# Hypothesis testing using posterior samples of estimated parameter for two groups

Hello. This is more of a conceptual question than a coding one. (Please advise me to switch incase this is not the appropriate category)

I’m modeling recruitment curves using a Hierarchical Bayesian model. There is a key parameter in my recruitment curve, let’s call it P. I have two groups (A and B) of participants of respective size N_A and N_B.

After I have finished fitting recruitment curves, I get estimates for the parameter P: P_A of size (1000, N_A) (for group A) and P_B of size (1000, N_B) (for group B), where 1000 is the no. of posterior samples (post-warmup) that I am collecting.
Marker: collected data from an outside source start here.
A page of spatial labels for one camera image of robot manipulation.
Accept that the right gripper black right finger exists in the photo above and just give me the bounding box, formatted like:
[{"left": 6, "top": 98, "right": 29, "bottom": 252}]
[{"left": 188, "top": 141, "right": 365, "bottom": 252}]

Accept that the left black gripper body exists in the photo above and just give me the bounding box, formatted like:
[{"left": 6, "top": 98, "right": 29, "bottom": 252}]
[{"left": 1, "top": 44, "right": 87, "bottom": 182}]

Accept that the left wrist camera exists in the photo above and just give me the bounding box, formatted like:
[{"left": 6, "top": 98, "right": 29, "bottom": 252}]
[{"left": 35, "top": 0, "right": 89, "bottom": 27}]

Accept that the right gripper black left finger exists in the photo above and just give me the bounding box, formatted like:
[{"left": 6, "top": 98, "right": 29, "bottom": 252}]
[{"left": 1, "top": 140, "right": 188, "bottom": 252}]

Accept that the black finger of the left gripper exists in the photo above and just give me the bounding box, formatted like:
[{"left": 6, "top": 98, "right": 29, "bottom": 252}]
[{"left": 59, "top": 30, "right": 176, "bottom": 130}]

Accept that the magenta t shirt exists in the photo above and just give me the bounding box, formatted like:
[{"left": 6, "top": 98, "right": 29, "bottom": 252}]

Now, I want to test the hypothesis that the mean of parameter P for group A is less than that of B.

To test this, I could take the MAP estimates and do a frequentist test. But the problem with this is that MAP estimates are not very reliable in participants where these parameters are not clearly observed. Also, I lose valuable information provided by the posterior samples.

Another way is that, I have setup another Bayesian model where I’m modeling the mean of these parameters.

mu_A, mu_B ~ Normal(50, 100) [My prior knowledge says the mean lies here. But I’m putting the same prior on both mu_A and mu_B, essentially saying that there is no difference in them (Null Model)]

sigma ~ HalfCauchy(1)

P_A ~ Normal(mu_A, sigma)
P_B ~ Normal (mu_B, sigma)

and once I fit them, I’m going to reject the Null Hypothesis if the posterior samples of mu_A and mu_B follow Pr(mu_A < mu_B) > .95.

Is this a valid technique? If so, could you please tell me if it’s been used in literature and where I can read about it more?

Other question I have which is possibly out of scope — how to estimate false positives of such testing procedures (basically, how do I trust such procedures). Also, how sensitive is such a procedure to the number of posterior samples?

@mathlad the quantity that you’re describing (some approximate posterior probability) as a simple summary of an estimate has been called P-direction (https://doi.org/10.3389/fpsyg.2019.02767). This looks like a p-value (and a non-statistical audience will try and interpret it as one). But this seems to me to be an estimation-oriented statistic rather than a hypothesis-testing one. There is a more formal Bayesian hypothesis testing paradigm (personally I have little experience with it).

The concept of ‘rejecting hypothesis’ though sounds to me like you’re interpreting this as some sort of decision procedure. Unless you’re interested in specific hypotheses though, why not just summarize posterior probabilities of interest (like the apparent difference between \mu_A and \mu_B)? What is to be gained by setting a threshold on it?